__PROVIDED RECORDS__.
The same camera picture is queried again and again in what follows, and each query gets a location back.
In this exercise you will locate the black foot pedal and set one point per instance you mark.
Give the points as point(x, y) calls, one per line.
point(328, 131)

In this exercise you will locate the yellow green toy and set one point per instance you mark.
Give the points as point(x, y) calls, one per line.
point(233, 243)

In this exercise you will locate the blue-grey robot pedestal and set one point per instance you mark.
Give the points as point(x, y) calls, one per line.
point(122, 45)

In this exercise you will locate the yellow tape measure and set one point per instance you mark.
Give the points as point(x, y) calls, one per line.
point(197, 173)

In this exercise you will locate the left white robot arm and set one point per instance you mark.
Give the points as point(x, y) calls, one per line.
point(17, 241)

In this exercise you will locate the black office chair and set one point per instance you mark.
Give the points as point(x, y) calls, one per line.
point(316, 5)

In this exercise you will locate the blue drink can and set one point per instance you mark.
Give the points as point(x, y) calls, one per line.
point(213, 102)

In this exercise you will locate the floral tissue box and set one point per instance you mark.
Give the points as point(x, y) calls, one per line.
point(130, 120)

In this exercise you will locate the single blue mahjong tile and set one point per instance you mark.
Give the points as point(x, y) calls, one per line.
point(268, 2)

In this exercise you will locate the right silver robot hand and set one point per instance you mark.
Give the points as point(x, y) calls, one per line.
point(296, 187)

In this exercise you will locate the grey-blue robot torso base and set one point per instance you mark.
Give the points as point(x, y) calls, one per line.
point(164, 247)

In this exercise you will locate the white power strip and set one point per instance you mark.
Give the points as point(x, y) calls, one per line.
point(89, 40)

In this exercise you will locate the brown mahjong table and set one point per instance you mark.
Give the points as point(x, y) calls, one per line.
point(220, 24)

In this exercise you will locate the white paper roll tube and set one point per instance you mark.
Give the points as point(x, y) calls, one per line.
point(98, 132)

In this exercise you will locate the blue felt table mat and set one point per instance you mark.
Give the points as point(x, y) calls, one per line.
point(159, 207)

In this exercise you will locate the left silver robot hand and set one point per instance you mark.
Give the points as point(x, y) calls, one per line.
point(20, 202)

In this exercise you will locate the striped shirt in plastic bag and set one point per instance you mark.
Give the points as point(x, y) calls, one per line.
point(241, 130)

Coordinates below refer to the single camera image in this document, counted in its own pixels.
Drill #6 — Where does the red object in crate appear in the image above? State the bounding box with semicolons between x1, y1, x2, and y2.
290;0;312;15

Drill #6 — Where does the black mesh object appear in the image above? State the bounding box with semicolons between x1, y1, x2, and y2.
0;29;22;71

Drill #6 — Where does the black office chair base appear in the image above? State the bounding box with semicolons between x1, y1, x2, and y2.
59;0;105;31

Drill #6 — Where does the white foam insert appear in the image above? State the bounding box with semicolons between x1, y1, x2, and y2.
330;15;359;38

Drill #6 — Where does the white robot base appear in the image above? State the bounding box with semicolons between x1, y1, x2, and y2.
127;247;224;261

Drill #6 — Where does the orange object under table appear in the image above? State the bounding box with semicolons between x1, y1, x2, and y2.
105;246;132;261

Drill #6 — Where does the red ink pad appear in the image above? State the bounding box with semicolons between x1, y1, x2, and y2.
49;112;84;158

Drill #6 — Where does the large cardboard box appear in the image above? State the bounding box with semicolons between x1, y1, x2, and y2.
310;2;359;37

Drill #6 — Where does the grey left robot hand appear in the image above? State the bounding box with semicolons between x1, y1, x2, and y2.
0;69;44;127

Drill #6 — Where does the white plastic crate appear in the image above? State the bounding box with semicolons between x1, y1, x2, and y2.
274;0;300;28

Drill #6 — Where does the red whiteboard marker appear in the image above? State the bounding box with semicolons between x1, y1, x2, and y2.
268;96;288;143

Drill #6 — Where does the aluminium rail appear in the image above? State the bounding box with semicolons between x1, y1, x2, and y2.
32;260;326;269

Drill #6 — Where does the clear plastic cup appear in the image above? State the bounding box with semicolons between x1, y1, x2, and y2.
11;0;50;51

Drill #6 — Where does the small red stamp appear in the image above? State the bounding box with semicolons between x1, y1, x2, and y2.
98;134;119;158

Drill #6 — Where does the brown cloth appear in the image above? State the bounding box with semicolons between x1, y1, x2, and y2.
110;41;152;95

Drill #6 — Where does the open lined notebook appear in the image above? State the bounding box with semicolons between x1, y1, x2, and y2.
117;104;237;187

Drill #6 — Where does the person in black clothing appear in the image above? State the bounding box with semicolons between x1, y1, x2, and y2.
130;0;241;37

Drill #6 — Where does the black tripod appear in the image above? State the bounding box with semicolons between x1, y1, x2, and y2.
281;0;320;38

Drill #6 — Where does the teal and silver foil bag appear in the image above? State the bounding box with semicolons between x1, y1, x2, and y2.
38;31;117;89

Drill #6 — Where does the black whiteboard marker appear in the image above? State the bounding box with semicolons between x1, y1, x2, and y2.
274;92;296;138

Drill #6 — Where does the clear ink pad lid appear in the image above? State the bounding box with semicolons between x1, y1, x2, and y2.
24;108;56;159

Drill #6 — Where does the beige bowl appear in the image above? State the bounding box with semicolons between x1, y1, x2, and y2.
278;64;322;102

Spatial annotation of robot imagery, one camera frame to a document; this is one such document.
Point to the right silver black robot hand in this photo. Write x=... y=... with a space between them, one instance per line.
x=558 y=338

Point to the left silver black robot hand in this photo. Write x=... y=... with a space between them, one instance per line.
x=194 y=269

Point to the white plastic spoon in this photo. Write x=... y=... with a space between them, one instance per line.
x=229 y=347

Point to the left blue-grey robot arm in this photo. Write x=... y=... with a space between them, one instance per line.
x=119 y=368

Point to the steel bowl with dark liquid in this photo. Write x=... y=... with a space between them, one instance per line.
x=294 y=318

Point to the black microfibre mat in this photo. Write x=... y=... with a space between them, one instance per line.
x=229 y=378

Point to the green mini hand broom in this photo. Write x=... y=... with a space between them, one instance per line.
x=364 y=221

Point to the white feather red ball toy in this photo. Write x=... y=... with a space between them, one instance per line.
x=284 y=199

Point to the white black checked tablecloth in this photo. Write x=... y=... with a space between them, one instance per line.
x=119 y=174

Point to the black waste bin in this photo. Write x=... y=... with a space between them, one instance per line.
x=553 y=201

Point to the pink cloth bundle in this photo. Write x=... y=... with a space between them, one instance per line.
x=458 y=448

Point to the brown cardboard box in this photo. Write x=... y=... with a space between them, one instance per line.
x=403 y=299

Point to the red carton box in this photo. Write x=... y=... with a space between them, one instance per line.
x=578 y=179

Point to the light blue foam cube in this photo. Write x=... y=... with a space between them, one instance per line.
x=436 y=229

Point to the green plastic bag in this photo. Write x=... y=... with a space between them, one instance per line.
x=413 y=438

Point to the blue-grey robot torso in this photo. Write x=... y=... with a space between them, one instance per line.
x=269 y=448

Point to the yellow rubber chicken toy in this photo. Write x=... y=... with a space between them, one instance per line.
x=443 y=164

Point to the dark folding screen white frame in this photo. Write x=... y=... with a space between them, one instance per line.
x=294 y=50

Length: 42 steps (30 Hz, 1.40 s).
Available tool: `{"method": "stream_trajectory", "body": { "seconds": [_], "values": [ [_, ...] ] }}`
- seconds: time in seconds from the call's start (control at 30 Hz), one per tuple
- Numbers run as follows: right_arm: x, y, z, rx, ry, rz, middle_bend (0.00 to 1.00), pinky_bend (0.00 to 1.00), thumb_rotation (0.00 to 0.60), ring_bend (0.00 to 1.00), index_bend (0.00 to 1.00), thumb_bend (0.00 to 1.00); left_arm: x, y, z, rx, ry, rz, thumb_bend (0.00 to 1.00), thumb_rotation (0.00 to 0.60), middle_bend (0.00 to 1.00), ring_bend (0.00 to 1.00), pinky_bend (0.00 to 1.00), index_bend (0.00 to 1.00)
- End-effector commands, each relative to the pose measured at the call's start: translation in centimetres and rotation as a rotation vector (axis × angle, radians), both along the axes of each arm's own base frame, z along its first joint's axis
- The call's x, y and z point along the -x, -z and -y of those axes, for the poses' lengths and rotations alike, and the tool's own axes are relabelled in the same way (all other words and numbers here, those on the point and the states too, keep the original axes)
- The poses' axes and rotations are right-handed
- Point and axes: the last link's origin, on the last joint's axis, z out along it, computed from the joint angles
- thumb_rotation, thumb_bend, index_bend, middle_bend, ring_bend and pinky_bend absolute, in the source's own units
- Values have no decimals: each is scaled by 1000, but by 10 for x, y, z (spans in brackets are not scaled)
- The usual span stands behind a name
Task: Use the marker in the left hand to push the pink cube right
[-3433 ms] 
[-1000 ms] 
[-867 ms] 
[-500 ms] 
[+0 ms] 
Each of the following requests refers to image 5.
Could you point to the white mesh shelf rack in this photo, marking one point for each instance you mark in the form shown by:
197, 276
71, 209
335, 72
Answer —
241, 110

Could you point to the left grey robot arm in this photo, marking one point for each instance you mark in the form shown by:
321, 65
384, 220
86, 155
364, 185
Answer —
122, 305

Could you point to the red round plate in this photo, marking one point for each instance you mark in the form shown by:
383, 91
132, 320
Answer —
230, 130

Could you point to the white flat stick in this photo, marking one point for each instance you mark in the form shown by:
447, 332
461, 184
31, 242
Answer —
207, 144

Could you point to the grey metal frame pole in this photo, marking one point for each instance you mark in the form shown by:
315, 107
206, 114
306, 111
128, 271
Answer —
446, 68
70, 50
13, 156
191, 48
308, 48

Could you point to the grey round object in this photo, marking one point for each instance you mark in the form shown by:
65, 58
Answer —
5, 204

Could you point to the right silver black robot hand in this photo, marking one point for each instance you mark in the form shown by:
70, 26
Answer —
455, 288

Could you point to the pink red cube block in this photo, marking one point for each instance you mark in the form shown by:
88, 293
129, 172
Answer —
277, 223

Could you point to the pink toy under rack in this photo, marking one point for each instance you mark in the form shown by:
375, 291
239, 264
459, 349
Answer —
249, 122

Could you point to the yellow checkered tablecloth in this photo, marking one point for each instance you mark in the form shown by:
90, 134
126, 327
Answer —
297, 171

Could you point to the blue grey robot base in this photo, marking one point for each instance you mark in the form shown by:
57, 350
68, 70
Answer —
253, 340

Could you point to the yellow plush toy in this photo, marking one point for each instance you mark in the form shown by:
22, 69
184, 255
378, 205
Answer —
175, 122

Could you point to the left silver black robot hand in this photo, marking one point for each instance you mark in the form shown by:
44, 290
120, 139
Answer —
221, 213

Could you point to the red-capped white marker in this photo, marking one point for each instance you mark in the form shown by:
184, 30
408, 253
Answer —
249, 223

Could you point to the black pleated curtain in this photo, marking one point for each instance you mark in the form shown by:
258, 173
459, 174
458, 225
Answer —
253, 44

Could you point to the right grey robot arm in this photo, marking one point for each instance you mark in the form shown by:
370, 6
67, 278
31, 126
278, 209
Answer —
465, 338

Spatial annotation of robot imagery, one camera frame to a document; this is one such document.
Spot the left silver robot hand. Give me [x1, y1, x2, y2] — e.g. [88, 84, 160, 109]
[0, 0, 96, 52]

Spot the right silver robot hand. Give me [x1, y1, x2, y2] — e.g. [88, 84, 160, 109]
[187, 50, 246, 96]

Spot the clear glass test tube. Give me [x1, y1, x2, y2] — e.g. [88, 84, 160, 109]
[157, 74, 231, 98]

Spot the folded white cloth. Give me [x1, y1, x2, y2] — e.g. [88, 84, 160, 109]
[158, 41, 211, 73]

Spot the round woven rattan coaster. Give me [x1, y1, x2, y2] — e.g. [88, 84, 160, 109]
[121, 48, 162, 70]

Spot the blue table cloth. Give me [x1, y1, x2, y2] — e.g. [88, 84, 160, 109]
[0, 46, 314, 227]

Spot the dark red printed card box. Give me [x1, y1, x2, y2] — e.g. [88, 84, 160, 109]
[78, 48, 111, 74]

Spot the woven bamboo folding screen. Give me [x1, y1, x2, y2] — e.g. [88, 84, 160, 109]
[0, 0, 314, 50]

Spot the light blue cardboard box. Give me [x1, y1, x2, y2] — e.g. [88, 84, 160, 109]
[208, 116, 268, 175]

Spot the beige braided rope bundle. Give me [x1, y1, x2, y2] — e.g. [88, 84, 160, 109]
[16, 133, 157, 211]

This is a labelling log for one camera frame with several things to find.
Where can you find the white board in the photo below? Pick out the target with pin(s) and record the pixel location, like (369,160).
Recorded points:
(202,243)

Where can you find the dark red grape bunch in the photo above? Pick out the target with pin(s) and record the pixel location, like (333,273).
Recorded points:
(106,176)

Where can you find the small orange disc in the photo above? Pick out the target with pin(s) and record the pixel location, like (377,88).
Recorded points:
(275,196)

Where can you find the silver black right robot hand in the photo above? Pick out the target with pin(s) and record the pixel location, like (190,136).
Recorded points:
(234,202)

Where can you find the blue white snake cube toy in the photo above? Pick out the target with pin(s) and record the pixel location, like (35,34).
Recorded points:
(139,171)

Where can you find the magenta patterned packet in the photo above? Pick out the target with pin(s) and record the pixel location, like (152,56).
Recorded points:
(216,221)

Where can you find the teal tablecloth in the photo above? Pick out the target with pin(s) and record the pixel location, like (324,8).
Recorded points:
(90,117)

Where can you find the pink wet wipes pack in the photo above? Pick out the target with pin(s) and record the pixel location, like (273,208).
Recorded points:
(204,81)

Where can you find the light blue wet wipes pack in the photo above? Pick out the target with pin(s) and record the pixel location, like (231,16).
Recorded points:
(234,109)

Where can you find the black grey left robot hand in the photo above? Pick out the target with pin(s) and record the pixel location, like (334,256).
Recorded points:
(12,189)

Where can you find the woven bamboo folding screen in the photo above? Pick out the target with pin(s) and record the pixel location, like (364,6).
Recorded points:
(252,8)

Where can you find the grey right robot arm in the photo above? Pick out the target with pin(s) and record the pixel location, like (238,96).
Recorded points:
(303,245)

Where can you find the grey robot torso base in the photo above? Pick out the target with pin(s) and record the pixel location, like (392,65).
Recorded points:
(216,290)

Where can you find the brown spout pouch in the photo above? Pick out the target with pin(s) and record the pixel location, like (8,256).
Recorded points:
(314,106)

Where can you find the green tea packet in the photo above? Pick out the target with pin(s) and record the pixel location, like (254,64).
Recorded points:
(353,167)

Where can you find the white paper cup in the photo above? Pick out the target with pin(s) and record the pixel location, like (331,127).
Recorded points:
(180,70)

__YOUR OBJECTIVE__.
Your task is to transcribe, with no changes, only the lines of the listing above that lie between the line holding "Point to the light" and the line holding "- End-effector commands, each", inclusive.

__RESPONSE TO THE TASK__.
Point to the light blue foam cube in this photo. Write x=... y=... with a space between them, one instance per line.
x=436 y=229

Point to the green plastic bag in this photo. Write x=... y=... with a space between them, one instance per line.
x=413 y=438

Point to the blue-grey robot torso in this photo. Write x=... y=... with a space between them, one instance per line.
x=269 y=448

Point to the yellow rubber chicken toy in this photo. Write x=... y=... with a space between them, one instance per line.
x=443 y=164

Point to the dark folding screen white frame in this photo. Write x=... y=... with a space between them, one instance per line.
x=294 y=50

Length: 42 steps (30 Hz, 1.40 s).
Available tool: `{"method": "stream_trajectory", "body": { "seconds": [_], "values": [ [_, ...] ] }}`
- seconds: time in seconds from the call's start (control at 30 Hz), one per tuple
- Numbers run as follows: right_arm: x, y, z, rx, ry, rz, middle_bend (0.00 to 1.00), pinky_bend (0.00 to 1.00), thumb_rotation (0.00 to 0.60), ring_bend (0.00 to 1.00), index_bend (0.00 to 1.00), thumb_bend (0.00 to 1.00); left_arm: x, y, z, rx, ry, rz, thumb_bend (0.00 to 1.00), thumb_rotation (0.00 to 0.60), middle_bend (0.00 to 1.00), ring_bend (0.00 to 1.00), pinky_bend (0.00 to 1.00), index_bend (0.00 to 1.00)
- End-effector commands, each relative to the pose measured at the call's start: translation in centimetres and rotation as a rotation vector (axis × angle, radians), both along the axes of each arm's own base frame, z along its first joint's axis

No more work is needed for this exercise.